Coal pollution limits worse than China - is that the best we can do?

Posted by Lawrence Carter — 5 March 2015 at 9:38am - Comments
All rights reserved. Credit: Yang Di / Greenpeace
Some cities in China are notorious for poor air quality

New rules that were supposed to help tackle deadly air pollution in Europe could result in weaker rules than are currently in place in China (notorious for its poor air quality), a Greenpeace investigation has revealed.

The new pollution limits for large industrial plants currently being discussed by the European Union are also several times weaker than what’s already been achieved by the best performing plants in other developed economies, including the US and Japan.

Our investigation further reveals that what EU officials identify as the required ‘best available techniques’ to reduce harmful emissions, would in reality allow several times more toxic pollution than those already adopted by many coal plant operators around the world. In other words, they are not the best available techniques.

This is important, since the process of agreeing new pollution standards was set up to tackle the harmful health impacts of coal and other industrial emitters. Toxic fumes from the EU’s coal-fired power stations caused an estimated 22,300 premature deaths in 2010, with a separate study estimating the total for the UK at a staggering 1,600 per year.

The reason these proposed pollution standards are so weak could be the level of influence that the big polluters have had on the process. Our investigation found that the UK is one of the countries that have most aggressively tried to weaken the proposed limits. And we also found that five members of the UK’s nine-person delegation to the European negotiations are employees of big polluters, including Big Six coal power plant operators E.ON, RWE and EDF.

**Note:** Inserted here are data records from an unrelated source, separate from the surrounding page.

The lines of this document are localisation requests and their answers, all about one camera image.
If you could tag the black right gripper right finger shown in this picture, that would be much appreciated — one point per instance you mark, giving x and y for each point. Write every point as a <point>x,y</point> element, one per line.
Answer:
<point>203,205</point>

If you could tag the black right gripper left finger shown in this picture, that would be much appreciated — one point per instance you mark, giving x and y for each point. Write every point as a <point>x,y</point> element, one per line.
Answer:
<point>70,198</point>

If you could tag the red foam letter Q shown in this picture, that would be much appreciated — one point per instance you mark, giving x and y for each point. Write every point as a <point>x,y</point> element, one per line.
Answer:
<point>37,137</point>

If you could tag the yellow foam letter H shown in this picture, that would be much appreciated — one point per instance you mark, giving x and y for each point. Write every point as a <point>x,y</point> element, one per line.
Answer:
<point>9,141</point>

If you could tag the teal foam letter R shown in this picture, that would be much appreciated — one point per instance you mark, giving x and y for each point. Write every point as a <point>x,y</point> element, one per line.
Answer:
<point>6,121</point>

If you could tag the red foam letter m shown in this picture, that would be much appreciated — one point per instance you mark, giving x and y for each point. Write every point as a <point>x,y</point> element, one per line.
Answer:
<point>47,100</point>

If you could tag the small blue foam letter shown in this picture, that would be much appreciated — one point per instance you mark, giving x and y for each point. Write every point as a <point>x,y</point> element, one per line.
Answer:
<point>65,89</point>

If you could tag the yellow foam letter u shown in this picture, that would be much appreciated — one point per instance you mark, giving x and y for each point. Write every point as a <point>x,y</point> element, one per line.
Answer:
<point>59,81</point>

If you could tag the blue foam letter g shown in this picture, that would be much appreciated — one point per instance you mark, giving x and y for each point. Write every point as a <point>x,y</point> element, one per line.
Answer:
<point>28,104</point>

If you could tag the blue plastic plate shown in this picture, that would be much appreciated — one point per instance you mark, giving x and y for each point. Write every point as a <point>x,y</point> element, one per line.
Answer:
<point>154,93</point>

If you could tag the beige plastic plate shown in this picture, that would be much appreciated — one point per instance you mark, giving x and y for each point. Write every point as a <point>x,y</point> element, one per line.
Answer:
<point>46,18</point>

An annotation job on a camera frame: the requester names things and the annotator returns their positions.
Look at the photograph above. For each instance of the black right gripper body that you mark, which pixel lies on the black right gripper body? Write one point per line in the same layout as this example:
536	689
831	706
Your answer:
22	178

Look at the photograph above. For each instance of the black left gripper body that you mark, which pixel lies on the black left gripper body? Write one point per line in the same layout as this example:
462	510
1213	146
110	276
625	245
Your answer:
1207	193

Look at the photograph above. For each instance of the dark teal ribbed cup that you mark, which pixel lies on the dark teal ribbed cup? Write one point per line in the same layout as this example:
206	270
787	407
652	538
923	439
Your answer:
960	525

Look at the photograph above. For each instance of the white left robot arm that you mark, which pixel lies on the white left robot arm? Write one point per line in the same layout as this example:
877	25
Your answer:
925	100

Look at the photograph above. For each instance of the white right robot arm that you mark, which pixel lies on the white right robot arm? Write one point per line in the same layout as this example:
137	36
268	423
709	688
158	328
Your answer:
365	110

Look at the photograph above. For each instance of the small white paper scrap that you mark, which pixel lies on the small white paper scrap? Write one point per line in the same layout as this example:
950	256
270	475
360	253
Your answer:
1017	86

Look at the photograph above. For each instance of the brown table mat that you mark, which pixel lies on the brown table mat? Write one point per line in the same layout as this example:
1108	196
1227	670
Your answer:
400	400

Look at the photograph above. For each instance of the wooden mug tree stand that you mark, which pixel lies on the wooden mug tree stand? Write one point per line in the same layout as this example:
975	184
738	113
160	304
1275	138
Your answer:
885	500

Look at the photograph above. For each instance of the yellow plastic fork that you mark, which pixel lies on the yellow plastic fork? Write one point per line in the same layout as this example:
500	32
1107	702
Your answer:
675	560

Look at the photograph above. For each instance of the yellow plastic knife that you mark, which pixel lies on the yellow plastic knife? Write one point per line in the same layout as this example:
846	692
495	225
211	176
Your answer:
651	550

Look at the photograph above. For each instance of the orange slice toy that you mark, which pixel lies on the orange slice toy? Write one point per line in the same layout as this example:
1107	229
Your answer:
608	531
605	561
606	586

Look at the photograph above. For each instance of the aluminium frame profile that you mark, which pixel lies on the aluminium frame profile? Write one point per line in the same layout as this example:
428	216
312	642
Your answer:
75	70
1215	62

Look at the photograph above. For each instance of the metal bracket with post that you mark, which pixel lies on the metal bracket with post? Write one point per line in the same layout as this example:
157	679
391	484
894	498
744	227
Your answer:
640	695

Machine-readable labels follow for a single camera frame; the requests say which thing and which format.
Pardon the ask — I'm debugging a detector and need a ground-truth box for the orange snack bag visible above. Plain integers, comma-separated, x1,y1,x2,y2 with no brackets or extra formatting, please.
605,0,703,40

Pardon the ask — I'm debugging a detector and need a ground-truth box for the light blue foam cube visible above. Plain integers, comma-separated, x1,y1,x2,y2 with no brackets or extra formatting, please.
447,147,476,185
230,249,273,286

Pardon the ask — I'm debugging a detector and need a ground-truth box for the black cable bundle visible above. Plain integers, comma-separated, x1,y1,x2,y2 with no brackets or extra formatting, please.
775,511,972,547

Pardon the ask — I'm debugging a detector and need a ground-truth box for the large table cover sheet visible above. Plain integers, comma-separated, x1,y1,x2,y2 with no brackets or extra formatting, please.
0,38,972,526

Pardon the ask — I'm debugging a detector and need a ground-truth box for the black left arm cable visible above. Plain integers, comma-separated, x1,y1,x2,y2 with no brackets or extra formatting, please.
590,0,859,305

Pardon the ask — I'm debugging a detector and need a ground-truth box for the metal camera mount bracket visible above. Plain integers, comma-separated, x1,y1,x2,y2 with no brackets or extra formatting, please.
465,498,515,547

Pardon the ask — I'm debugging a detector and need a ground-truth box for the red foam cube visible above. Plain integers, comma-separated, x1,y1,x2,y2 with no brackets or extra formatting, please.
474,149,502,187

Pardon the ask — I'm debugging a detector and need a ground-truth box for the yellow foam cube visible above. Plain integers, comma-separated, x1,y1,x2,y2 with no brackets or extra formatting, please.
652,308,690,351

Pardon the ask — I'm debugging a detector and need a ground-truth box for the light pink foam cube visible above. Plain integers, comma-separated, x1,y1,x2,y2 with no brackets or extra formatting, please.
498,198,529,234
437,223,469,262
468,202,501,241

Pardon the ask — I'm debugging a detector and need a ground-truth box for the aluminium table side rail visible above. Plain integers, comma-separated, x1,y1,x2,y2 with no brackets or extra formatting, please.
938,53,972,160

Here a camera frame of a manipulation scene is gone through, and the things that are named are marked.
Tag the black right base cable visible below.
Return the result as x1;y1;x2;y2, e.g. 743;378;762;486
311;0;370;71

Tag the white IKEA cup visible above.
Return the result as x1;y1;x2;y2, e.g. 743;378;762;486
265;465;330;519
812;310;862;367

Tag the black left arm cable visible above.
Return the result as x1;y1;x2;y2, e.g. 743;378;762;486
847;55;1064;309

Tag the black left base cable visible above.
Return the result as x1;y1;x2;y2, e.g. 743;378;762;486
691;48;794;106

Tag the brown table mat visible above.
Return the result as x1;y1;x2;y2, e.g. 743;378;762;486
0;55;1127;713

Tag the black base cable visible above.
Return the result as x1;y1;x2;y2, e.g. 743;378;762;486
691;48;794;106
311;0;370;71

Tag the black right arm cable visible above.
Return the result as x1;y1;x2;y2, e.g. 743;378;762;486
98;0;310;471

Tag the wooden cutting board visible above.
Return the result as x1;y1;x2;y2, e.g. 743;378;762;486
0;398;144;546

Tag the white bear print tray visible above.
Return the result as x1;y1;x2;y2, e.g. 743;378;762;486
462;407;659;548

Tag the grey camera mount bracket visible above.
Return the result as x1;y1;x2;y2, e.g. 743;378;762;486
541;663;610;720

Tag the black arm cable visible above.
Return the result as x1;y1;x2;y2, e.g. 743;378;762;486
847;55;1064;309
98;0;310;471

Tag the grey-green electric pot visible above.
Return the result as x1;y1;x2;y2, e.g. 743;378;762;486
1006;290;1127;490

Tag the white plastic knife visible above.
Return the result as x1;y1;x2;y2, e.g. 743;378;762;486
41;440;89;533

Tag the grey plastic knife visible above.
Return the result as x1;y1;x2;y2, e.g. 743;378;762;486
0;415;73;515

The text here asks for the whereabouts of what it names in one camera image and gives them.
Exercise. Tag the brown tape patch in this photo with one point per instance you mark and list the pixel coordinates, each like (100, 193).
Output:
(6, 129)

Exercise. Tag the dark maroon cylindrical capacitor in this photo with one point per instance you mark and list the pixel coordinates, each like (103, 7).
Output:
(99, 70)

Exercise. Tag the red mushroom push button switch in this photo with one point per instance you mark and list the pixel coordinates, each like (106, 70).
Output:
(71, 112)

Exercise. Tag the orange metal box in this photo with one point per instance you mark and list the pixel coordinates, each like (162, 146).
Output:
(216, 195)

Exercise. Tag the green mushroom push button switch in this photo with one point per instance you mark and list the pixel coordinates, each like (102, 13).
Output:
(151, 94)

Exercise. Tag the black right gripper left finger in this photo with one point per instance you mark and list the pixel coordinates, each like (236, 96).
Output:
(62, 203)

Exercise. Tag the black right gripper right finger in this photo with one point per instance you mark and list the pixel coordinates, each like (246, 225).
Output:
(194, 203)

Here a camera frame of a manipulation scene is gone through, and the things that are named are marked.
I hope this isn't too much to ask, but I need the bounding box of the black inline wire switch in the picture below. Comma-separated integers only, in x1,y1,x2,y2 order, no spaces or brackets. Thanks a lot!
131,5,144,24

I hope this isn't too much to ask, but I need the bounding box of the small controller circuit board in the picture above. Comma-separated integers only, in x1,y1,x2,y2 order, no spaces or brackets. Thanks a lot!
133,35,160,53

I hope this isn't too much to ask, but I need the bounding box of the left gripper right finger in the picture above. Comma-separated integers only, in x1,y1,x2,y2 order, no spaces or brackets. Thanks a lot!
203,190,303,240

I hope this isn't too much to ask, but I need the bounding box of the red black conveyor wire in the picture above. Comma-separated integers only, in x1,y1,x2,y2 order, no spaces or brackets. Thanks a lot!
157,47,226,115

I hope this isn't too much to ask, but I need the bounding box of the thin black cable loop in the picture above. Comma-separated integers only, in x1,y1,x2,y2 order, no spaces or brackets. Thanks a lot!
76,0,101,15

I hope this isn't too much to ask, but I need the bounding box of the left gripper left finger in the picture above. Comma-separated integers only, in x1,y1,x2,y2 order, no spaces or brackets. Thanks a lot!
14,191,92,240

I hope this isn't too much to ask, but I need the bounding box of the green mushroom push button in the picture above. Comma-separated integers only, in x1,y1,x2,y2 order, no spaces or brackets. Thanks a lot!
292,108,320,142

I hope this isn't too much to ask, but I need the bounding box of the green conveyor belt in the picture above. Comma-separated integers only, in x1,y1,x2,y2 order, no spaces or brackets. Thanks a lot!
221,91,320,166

In fact, over half the working group members across the EU (183 out of 352) are industry lobbyists. And in dozens of cases, members of staff from coal-burning firms are taking part in the process, not as formal industry representatives, but as government delegates appointed by the member states.

Even several of the genuinely independent EU country representatives have been known to regularly advocate the positions of polluting companies and interest groups, often using statements directly copied from industry lobbyists. For instance, a representative of the UK Environment Agency used a written comment identical to ones made by energy lobbyists Eurelectric and RWE to argue that certain energy efficiency techniques were too expensive. We found several other examples of what appears to be copy and paste from industry lobbyists.

This is a classic case of allowing the fox to guard the henhouse - coal companies should be nowhere near these talks. And while David Cameron has rightly committed to phase out unabated coal power stations, this pledge is undermined by the UK delegation’s attempts to water down air pollution standards. Prioritising the profits of big energy companies over the health of tens of thousands like this is simply unacceptable.